*Action item*.
Determine how many lines in the records below contain "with", then state that number alone.

Saved data entries:
┌──
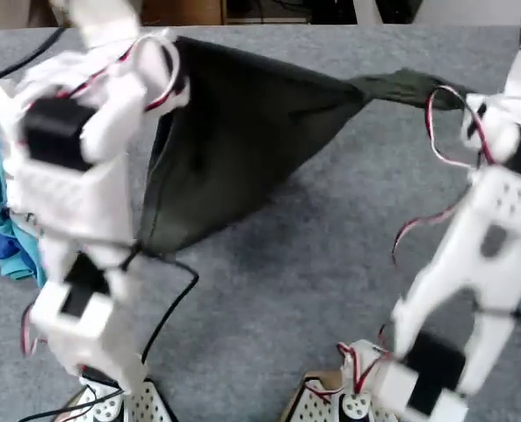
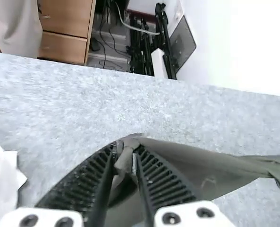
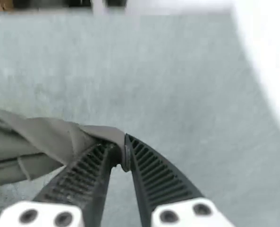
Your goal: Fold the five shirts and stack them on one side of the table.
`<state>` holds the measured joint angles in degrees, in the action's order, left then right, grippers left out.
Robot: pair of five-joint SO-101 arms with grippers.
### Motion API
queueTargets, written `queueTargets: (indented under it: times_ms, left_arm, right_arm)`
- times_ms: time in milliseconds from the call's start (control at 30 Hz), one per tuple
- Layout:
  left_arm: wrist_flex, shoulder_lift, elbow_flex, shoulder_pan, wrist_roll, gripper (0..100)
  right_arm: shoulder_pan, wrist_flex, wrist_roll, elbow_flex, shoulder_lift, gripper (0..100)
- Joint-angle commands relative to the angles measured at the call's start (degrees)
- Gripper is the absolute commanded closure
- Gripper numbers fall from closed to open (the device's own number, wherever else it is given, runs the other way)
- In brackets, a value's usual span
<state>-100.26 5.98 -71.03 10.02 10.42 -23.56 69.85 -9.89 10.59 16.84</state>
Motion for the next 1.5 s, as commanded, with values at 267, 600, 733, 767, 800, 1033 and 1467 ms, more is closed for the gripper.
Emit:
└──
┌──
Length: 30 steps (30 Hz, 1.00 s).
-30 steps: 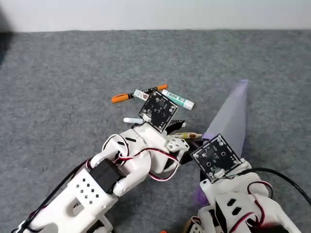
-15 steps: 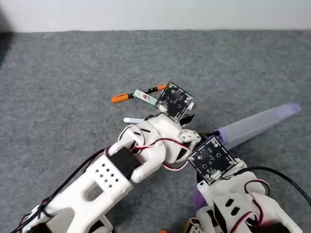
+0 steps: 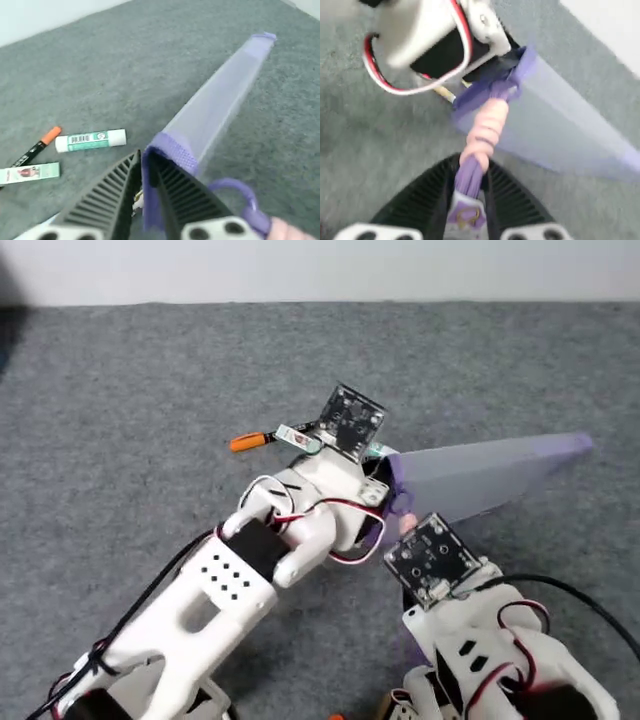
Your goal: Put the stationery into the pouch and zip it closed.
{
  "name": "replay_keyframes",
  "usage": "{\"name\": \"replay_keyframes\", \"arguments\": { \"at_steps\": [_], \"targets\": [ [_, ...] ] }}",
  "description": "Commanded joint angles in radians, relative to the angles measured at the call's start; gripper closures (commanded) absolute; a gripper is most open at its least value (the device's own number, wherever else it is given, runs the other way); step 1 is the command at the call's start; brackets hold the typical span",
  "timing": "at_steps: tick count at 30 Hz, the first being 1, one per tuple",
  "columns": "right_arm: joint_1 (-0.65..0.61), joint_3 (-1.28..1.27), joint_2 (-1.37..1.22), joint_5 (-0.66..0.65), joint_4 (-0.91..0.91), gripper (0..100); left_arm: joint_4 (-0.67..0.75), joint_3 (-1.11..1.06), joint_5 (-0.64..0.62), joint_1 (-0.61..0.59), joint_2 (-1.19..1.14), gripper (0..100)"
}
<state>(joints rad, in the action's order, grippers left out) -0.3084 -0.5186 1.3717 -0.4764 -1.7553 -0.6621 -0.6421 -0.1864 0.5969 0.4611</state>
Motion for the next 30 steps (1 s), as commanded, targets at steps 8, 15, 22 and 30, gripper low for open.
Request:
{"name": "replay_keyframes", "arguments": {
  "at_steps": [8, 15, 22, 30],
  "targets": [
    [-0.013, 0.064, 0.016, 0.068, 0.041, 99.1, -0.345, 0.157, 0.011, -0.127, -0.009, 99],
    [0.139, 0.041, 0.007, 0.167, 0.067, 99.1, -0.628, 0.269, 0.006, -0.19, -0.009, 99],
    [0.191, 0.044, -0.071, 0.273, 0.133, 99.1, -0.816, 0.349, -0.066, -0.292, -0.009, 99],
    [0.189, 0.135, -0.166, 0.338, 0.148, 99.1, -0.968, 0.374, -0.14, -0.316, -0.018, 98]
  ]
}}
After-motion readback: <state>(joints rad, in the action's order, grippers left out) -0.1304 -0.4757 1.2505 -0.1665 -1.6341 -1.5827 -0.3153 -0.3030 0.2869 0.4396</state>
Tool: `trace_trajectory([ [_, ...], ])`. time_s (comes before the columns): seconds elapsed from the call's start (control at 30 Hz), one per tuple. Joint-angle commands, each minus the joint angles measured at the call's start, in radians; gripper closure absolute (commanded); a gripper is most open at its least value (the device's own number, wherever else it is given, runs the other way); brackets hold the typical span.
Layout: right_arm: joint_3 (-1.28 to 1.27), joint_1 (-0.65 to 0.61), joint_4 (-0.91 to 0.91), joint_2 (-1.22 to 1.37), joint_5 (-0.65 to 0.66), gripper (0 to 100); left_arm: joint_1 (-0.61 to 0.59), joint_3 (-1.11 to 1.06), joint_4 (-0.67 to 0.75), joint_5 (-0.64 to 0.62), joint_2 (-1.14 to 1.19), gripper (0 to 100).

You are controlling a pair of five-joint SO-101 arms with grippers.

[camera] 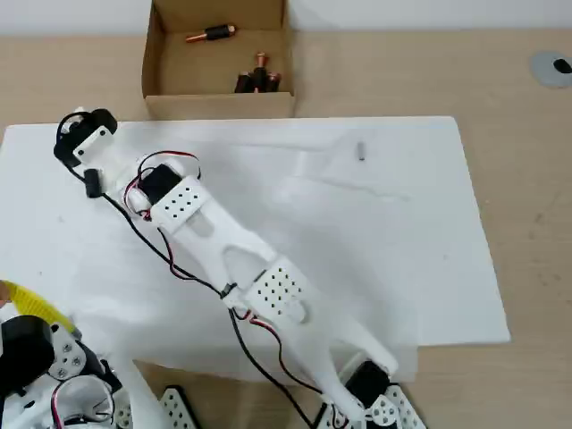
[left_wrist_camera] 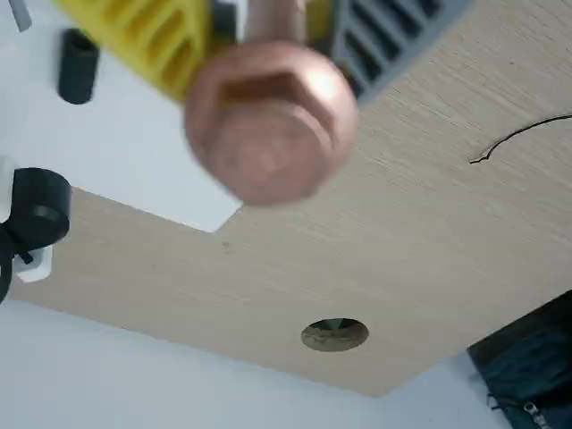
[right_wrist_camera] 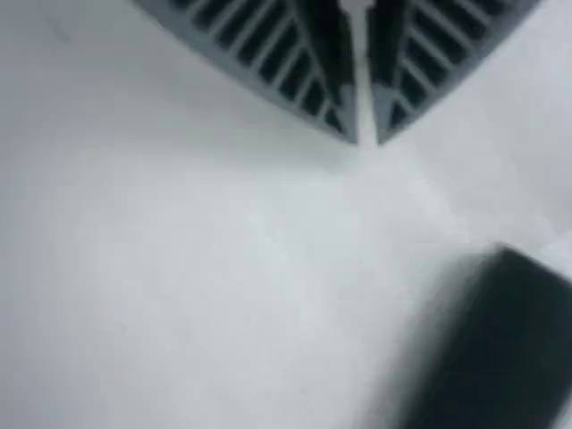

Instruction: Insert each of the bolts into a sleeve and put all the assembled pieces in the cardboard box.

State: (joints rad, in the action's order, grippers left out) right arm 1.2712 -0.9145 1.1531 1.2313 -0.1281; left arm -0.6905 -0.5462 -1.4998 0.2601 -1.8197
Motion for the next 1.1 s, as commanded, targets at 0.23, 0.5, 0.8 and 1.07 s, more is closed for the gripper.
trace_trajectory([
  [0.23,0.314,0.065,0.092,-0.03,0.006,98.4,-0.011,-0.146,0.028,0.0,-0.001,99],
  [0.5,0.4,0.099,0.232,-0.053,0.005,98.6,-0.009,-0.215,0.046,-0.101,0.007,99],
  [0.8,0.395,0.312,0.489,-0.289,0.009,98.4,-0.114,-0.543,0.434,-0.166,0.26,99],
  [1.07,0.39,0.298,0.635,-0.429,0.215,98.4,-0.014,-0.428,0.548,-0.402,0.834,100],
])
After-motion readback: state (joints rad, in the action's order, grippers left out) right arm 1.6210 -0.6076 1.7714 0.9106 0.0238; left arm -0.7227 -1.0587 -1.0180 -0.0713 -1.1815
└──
*Response area*.
3